Relativity

Picking the best spirit at any price point is an interesting way to start a discussion about value. Objective quality is something that can be measured empirically. You can ask a distillery how the ingredients were chosen, what the recipe requires, the technical details of fermentation, distillation and aging. Compare those details to the decisions made at similar distilleries and you'll draw conclusions about the products made there. But technical detail is meaningless without context both sensory and situational. Taste a product and you can tell if it’s good, bad, or great. If done blind you can make an unbiased assessment of the flavors and feelings it gives you and perhaps assign a score or other qualification explaining its inherent values. 

I don't believe, however, that you can make a subjective determination about a product in a vacuum. Objective quality is inherently tied to several factors beyond just what goes into the bottle. As a drinker and buyer of whisk(e)y almost every decision I make is a function of my feelings or knowledge of the objective quality and the potentially level of enjoyment I might receive from other products that might cost less or more. I’m in a unique position of having tasted nearly everything that I sell, but on the wine side I’m constantly making purchases based on my excitement for a particular winery, the availability of those wines and their price on the shelf. There are thousands of wines that I would buy tomorrow if I didn’t have a budget.  

The scenario plays out every day on the sales floor. Invariably, someone will bring up the state of the whiskey world. Usually it's a regular who is raging about the price of Van Winkle at some shop in Beverly Hills. "Don't believe the hype," they tell other customers. "The internet ruined bourbon," they might say. I'm usually there to talk them off the ledge and get them thinking about how much incredible bourbon is still out there for absolutely incredible prices. There are mountains great bourbon for less than $50 and pretty much the entire category remains under $100 with the exception of those few rarities. Certain products do command wild prices on the open market.

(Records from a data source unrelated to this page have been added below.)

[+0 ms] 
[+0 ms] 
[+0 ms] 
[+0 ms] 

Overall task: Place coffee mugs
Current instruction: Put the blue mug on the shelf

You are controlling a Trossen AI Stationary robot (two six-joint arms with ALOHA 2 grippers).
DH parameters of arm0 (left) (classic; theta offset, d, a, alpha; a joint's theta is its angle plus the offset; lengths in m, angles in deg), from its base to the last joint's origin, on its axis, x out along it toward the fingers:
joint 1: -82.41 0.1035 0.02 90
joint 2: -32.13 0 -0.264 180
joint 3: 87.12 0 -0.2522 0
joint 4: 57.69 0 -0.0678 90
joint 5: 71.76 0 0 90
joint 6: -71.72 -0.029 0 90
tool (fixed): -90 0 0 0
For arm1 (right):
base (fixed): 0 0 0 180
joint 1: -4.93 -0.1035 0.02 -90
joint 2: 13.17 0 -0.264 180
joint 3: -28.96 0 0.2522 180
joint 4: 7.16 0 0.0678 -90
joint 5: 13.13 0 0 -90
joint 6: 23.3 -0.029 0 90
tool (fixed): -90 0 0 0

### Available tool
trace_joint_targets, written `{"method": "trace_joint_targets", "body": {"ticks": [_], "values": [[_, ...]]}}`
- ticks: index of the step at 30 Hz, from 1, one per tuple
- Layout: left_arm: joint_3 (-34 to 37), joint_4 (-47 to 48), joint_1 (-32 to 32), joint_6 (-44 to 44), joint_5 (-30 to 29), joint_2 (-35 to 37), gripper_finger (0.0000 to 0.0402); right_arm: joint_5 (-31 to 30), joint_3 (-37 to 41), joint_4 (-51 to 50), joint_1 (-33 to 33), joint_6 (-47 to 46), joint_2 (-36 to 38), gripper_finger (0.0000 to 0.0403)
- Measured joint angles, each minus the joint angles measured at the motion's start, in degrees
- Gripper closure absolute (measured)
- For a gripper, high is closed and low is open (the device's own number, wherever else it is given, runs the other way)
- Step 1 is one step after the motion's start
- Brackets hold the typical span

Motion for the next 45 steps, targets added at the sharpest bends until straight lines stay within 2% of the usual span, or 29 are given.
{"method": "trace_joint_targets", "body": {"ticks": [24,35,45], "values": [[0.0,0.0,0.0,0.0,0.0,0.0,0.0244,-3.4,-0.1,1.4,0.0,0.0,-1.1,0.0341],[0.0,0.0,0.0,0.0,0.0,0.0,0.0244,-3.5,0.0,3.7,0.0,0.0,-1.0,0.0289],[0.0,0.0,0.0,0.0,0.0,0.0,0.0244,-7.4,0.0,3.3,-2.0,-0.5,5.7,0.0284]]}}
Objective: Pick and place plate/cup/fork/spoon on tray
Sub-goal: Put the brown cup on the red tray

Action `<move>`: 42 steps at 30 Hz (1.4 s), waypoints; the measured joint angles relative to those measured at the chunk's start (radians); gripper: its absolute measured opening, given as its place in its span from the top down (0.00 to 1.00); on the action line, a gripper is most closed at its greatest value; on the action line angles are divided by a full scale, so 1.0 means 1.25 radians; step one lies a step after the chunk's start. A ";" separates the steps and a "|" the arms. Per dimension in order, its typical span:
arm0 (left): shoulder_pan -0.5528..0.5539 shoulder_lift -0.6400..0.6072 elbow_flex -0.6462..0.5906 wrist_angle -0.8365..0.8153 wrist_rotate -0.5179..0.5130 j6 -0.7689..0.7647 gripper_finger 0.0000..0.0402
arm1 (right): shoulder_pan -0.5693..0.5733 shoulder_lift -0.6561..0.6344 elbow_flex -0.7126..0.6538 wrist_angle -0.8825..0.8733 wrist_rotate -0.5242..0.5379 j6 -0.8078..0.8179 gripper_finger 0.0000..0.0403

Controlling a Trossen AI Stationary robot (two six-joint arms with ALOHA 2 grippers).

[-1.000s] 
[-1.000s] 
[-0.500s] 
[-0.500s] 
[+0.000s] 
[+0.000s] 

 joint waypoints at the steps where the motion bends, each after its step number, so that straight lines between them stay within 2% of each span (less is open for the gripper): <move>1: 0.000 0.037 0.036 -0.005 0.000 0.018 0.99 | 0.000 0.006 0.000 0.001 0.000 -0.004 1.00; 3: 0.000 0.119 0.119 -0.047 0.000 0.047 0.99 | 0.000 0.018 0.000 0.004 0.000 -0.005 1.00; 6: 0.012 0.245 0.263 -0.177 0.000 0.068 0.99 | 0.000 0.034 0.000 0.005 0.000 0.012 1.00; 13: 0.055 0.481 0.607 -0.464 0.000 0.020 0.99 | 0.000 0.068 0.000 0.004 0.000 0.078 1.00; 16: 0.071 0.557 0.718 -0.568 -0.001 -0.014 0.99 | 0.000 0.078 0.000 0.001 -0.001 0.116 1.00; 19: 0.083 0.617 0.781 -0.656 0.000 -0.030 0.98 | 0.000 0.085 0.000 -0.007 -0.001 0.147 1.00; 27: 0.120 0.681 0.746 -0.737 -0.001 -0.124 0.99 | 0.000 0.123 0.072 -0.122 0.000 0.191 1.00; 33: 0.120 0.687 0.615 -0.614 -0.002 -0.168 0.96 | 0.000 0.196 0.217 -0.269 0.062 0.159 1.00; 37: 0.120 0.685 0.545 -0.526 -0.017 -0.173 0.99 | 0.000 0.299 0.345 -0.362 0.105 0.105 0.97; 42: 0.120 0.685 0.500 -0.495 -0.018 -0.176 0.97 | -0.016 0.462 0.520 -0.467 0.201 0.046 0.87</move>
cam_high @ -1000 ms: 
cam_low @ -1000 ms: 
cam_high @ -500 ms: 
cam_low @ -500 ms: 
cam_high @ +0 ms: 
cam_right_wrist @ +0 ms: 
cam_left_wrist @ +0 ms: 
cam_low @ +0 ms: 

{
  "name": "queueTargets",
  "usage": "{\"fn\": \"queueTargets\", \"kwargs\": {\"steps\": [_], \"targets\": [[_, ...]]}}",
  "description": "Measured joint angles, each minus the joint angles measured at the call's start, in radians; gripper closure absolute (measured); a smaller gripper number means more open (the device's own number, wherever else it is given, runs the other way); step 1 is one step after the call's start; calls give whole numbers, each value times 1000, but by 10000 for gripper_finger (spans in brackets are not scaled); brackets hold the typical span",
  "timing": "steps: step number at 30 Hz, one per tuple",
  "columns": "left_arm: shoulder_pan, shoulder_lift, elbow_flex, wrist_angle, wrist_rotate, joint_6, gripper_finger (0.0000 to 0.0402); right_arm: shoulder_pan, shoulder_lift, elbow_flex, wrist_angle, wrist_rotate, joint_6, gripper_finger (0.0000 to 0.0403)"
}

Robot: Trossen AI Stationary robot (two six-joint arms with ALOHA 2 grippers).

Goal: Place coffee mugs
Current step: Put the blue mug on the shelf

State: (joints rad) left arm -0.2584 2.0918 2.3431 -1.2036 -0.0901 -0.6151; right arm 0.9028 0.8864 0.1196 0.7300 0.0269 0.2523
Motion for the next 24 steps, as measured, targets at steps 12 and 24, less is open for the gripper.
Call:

It frustrates a lot of people (part of why we’ve committed to selling rare whisky at our normal mark up), but it's also one of the basic tenants of a free economy. Scarcity raises prices. I often fight back against the notion that Pappy is overrated. It's not overrated at all, it's extremely rare and delicious bourbon. It's overpriced. And not by the people who make it. It's overpriced by the people who BUY it. The relative high price of these rare bourbons makes the availability of wonderful affordable whisky for $30 that much more astonishing. Grab a bottle of David Nicholson for $27 and I guarantee you're not going to have 1/100th the experience of Pappy 20 year at $2700.

This brings us to the issue at hand, one of the single best deals of whisky we’ve ever had. Cutty Sark is a fine old brand. Created by BB&R in 1923, targeting the closed American market, it became one of the most popular whiskies in the country in the 1960s. Their entry level offering is a classic, but nothing we'd ever bother with. Yet, affordable blended Scotch is something that's always had a place on our shelves because it can offer an incredible drinking experience for a really reasonable price. Remember that old Faultline Blend anyone? Just about the time that special little product dried up, Cutty Sark released a re-imagined version of their historical blend. Adding more malt whisky and a higher proof, it became a go to for the store under $30.

Close links to the Edrington Group and their eventual purchase of the brand, meant that the blenders had access to some incredible stocks (Macallan, Glenrothes, Highland Park, etc.). But Edrington doesn't really do "value brands". Their a luxury company now and recently decided to put the brand and its home base, the Glenturret Distillery, up for sale. The resulting fallout has reverberated across the distribution networks and created one of the most significant closeouts we've ever seen. I was perfectly happy to recommend Cutty Prohibition when it was $28.99. It's good solid whisky with no gimmicks. Round rich and obviously maltier than most blends on the market, it has tiniest wisps of background smoke that allude to an older style and age gone by. Right now, dollar for dollar this is one of the best whiskies in the store. We got 50 cases, but there's no telling what the new owners will do with the brand.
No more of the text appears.